The U.S. Supreme Court in Washington, D.C., June 11, 2018 (Erin Schaff/Reuters)

In a watershed moment for LGBT-rights advocates, the Supreme Court has agreed to take up three cases involving LGBT individuals who claim they were fired from their jobs because of their sexual orientation or gender identity.

The court will decide whether Title VII of the Civil Rights Act, which bans discrimination by employers based on “sex,” also prohibits discrimination based on the sexual orientation and gender identity of workers. The cases are the first to test the bent of the new, conservative-leaning Court on LGBT issues.

Many state and local laws already prohibit dismissals based on sexual orientation and gender identity, but about half of American workers are not covered by such legal protections, according to Movement Advancement Project, an LGBT right group.

“The growing legal consensus is that our nation’s civil rights laws do protect LGBTQ people against discrimination under sex nondiscrimination laws,” said Sarah Warbelow, the legal director for the Human Rights Campaign, the country’s most prominent LGBT-advocacy organization. “The Supreme Court has an opportunity to clarify this area of law to ensure protections for LGBTQ people in many important areas of life.”

The Trump administration has previously argued before the Court that the protections of Title VII do not extend to sexual orientation or gender identity.

“There’s definitely a lot at stake here,” James Esseks, an American Civil Liberties Union lawyer who served as counsel for the plaintiffs in the landmark 2015 same-sex-marriage case Obergefell v. Hodgessaid last summer. “Are LGBT people protected from discrimination in a way that most other people in the country are, or are we not?”

Two of the cases the court will deliberate involve employees who say they were fired for being gay.

In Altitude Express, Inc. v. Zarda, skydiving instructor Donald Zarda sued his employer for firing him because of his sexual orientation. Zarda died in an October 2014 base-jumping accident, but his family continued to pursue the case on his behalf.

In Bostock v.

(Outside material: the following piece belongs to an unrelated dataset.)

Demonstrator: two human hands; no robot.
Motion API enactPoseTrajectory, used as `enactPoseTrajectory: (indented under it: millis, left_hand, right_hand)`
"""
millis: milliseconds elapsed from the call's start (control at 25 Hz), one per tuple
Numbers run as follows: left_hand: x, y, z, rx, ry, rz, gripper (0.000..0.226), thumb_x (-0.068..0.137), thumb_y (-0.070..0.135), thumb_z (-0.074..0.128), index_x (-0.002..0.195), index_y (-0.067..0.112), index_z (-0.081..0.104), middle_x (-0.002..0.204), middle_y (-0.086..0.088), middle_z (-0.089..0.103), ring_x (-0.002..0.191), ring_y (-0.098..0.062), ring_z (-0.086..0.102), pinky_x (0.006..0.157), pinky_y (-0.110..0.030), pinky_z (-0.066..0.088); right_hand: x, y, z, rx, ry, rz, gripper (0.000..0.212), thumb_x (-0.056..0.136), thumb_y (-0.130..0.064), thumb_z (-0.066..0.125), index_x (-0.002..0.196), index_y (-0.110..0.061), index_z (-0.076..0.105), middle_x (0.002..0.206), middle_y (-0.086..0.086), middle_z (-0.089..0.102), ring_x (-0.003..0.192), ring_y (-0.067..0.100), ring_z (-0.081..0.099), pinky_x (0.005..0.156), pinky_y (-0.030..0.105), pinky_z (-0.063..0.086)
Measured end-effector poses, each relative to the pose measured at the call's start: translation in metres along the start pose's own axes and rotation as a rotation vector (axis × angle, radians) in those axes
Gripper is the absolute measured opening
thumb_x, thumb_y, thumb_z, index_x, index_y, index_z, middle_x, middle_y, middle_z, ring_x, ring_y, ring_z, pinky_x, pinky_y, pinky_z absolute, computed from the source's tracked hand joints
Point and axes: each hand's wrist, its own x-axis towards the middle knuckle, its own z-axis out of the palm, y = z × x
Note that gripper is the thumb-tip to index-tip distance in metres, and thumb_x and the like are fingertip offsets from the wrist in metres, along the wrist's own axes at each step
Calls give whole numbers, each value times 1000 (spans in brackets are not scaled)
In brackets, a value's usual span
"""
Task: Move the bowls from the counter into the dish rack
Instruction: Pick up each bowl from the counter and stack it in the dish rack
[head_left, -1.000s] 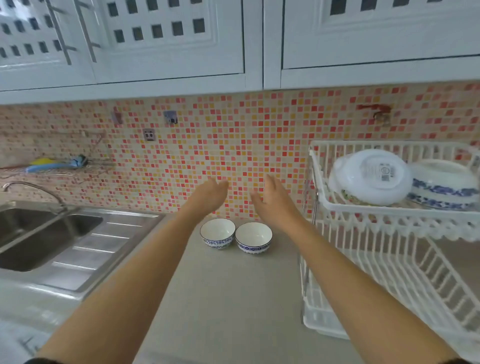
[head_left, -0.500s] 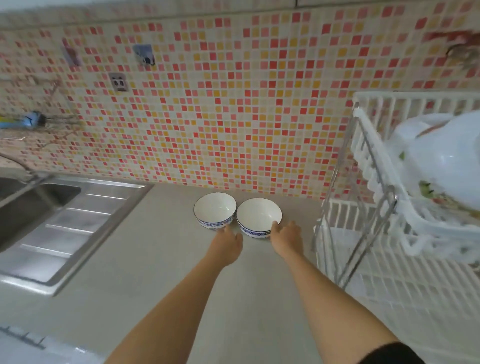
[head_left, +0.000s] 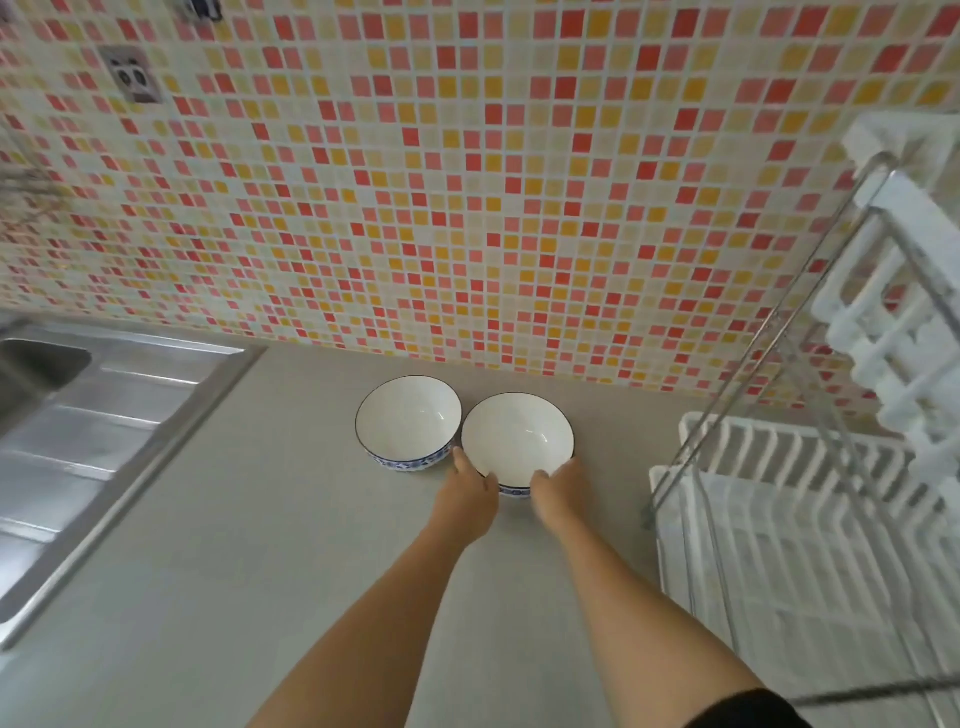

Clayton County a child-welfare-services coordinator sued a Georgia county, saying he was fired in 2013 after the county discovered his connection to an LGBT softball league.

In the final case, R.G. & G.R. Harris Funeral Homes v. EEOC and Aimee Stephens, Stephens claimed to have been fired from a funeral-home job after beginning to transition.

The Supreme Court expects to rule on both cases by June 2020.